In the study, approximately 100 participants reported their achievements in creative domains via Creative Achievement Questionnaire, as well as performed a test of divergent thinking, generally considered to be a laboratory test of creative cognition. On this test participants were asked to provide as many answers as they could to several unlikely scenarios, within a limited amount of time. The number and the novelty of participants’ responses comprised the divergent thinking score. As a result, the researchers had two different measures of creativity: a number of peoples’ real-world creative achievements and a laboratory measure of divergent thinking.
Divergent thinking tests are timed laboratory measures of creative cognition, in which participants produce numerous responses within a limited time. In the study, divergent thinking correlated with academic test scores and selective sensory gating — an increased ability to filter compared to lower divergent thinkers. In direct contrast, real-world creative achievement was associated with leaky sensory processing — or a reduced ability to screen or inhibit stimuli from conscious awareness. This shows that these creativity measures are sensitive to different forms of sensory gating. Divergent thinking does contribute to creativity, but appears to be separate from the process of creative thinking that is associated with the leaky sensory filter. The study suggests that creative people with “leaky” sensory gating may have a propensity to deploy attention over a wider focus or a larger range of stimuli.
“If funneled in the right direction, these sensitivities can make life more rich and meaningful, giving experiences more subtlety,” said Zabelina, a Ph.D. candidate in psychology at Northwestern. Downsides to such sensory distraction have been well noted by some of the world’s most creative thinkers. One of the most influential novelists of the 20th century, Kafka once said, “I need solitude for my writing; not ‘like a hermit’ — that wouldn’t be enough — but like a dead man.” Darwin, Chekhov and Johan Goethe also strongly lamented the distracting nature of noise.

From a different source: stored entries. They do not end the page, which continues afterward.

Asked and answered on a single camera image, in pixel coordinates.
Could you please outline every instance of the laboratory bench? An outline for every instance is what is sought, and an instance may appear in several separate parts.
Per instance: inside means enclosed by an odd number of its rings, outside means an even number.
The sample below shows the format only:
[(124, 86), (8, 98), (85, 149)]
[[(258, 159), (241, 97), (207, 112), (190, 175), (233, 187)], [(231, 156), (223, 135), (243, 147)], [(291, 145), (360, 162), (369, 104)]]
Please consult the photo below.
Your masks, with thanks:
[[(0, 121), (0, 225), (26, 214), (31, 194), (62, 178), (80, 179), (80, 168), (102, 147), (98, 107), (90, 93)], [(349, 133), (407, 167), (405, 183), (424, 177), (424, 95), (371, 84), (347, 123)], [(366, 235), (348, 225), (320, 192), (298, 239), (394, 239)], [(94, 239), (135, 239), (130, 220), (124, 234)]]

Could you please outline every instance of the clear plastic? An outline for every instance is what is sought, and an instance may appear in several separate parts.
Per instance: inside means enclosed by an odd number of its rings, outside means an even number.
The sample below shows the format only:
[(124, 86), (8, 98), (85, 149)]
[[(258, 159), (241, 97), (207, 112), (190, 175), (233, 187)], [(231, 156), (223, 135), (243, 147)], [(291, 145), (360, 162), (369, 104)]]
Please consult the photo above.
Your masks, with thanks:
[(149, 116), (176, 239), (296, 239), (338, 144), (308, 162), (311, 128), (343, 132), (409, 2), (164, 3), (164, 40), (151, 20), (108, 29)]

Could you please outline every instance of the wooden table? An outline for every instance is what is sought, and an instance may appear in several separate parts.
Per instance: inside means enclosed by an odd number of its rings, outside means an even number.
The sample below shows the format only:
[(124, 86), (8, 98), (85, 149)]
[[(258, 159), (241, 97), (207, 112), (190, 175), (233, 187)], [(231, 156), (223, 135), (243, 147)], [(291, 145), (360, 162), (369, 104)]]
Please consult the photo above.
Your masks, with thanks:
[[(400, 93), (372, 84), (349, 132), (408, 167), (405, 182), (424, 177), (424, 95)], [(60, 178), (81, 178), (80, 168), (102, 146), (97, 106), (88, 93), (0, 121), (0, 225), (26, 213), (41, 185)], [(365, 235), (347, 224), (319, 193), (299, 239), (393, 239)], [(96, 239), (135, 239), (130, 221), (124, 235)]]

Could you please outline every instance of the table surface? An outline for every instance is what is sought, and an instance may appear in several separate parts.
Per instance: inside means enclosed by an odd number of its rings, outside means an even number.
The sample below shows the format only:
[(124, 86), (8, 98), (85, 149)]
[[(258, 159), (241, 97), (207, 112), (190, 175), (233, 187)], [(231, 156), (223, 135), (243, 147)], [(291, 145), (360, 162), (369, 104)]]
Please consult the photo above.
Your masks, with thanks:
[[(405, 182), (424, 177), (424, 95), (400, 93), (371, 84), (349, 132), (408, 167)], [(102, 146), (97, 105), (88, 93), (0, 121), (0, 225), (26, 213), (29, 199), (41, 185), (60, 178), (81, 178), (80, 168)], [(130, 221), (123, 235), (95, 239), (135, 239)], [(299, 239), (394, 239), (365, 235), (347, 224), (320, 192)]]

The study cannot yet determine whether reduced sensory gating is a stable trait, or if creative achievers can modulate their sensory processing depending on task demands.
Misophonia Study
The study, “Creativity and sensory gating indexed by the P50: Selective versus leaky sensory gating in divergent thinkers and creative achievers,” was supported by the John Templeton Foundation Grant to co-author Mark Beeman and was published in Neuropsychologia. In addition to Zabelina and Beeman of Northwestern, co-authors include Daniel O’Leary, Narun Pornpattananangkul, Robin Nusslock also of Northwestern.